All of the data beneath this instruction is to be transcribed word for word.

────────

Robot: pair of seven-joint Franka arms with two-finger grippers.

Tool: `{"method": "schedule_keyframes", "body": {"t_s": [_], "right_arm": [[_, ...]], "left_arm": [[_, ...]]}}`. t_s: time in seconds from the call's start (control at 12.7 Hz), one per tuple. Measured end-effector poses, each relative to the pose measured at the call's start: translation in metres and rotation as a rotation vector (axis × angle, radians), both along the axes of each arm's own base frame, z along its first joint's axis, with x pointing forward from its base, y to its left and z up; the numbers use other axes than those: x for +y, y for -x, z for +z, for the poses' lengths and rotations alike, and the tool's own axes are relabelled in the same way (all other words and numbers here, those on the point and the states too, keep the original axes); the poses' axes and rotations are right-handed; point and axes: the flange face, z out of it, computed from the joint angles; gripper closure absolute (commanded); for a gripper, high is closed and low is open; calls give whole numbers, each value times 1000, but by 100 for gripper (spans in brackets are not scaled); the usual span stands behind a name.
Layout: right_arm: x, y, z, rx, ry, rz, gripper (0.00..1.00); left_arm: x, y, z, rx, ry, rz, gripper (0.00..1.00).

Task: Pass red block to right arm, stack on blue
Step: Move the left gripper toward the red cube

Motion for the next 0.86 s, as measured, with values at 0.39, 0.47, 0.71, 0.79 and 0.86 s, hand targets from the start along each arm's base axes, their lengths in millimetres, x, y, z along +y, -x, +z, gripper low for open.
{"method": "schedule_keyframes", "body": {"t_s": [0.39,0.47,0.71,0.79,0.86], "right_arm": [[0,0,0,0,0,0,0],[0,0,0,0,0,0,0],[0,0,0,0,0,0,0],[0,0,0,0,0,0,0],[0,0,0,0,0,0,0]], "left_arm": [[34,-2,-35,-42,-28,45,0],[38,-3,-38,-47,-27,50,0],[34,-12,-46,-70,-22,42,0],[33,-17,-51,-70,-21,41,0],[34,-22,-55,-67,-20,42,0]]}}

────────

- _Answer to this exercise_:
Robot: pair of seven-joint Franka arms with two-finger grippers.

Tool: `{"method": "schedule_keyframes", "body": {"t_s": [_], "right_arm": [[_, ...]], "left_arm": [[_, ...]]}}`. t_s: time in seconds from the call's start (control at 12.7 Hz), one per tuple. Measured end-effector poses, each relative to the pose measured at the call's start: translation in metres and rotation as a rotation vector (axis × angle, radians), both along the axes of each arm's own base frame, z along its first joint's axis, with x pointing forward from its base, y to its left and z up; the numbers use other axes than those: x for +y, y for -x, z for +z, for the poses' lengths and rotations alike, and the tool's own axes are relabelled in the same way (all other words and numbers here, those on the point and the states too, keep the original axes); the poses' axes and rotations are right-handed; point and axes: the flange face, z out of it, computed from the joint angles; gripper closure absolute (commanded); for a gripper, high is closed and low is open; calls give whole numbers, each value times 1000, but by 100 for gripper (spans in brackets are not scaled); the usual span stands behind a name.
Layout: right_arm: x, y, z, rx, ry, rz, gripper (0.00..1.00); left_arm: x, y, z, rx, ry, rz, gripper (0.00..1.00).

Task: Pass red block to right arm, stack on blue
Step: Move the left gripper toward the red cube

Motion for the next 0.86 s, as measured, with values at 0.39, 0.47, 0.71, 0.79 and 0.86 s, hand targets from the start along each arm's base axes, their lengths in millimetres, x, y, z along +y, -x, +z, gripper low for open.
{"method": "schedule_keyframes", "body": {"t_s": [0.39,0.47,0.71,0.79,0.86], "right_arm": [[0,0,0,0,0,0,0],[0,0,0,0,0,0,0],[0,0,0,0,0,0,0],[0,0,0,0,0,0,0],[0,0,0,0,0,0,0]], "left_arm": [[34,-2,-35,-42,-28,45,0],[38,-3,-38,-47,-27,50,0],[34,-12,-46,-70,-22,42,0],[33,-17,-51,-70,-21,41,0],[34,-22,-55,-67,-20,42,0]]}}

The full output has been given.